• PROBLEM REQUIREMENTS
Looking at the data, count the lines where the word "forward" occurs and answer with only the number.

[INFORMATION SHOWN — start]

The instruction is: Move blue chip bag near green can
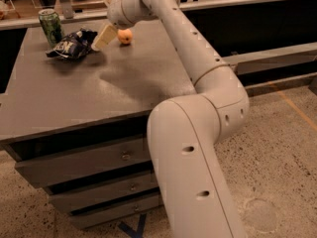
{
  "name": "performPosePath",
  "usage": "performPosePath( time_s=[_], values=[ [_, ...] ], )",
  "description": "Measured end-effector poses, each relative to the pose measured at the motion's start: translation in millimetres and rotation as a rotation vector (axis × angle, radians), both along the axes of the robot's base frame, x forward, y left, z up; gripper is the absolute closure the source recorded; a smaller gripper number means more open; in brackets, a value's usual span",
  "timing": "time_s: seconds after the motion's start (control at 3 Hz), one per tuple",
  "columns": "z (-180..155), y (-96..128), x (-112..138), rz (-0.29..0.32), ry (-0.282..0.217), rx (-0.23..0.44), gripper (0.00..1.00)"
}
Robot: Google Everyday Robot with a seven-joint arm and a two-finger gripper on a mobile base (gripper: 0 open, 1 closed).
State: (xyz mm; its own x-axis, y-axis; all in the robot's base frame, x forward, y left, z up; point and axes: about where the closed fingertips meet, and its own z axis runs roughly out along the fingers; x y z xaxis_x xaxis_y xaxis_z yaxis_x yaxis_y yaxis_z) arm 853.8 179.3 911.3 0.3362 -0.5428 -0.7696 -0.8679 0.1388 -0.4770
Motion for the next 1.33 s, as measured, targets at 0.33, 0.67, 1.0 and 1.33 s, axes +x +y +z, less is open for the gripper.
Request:
performPosePath(
  time_s=[0.33,0.67,1.0,1.33],
  values=[
    [21,-42,2,-0.066,-0.003,0.056,0.00],
    [46,-93,-3,-0.146,-0.027,0.125,0.00],
    [52,-146,-16,-0.246,-0.034,0.145,0.00],
    [53,-146,-16,-0.246,-0.034,0.146,0.00]
  ],
)
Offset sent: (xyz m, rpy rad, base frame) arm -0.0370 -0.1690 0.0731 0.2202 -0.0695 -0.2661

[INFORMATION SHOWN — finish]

• TASK SOLUTION
2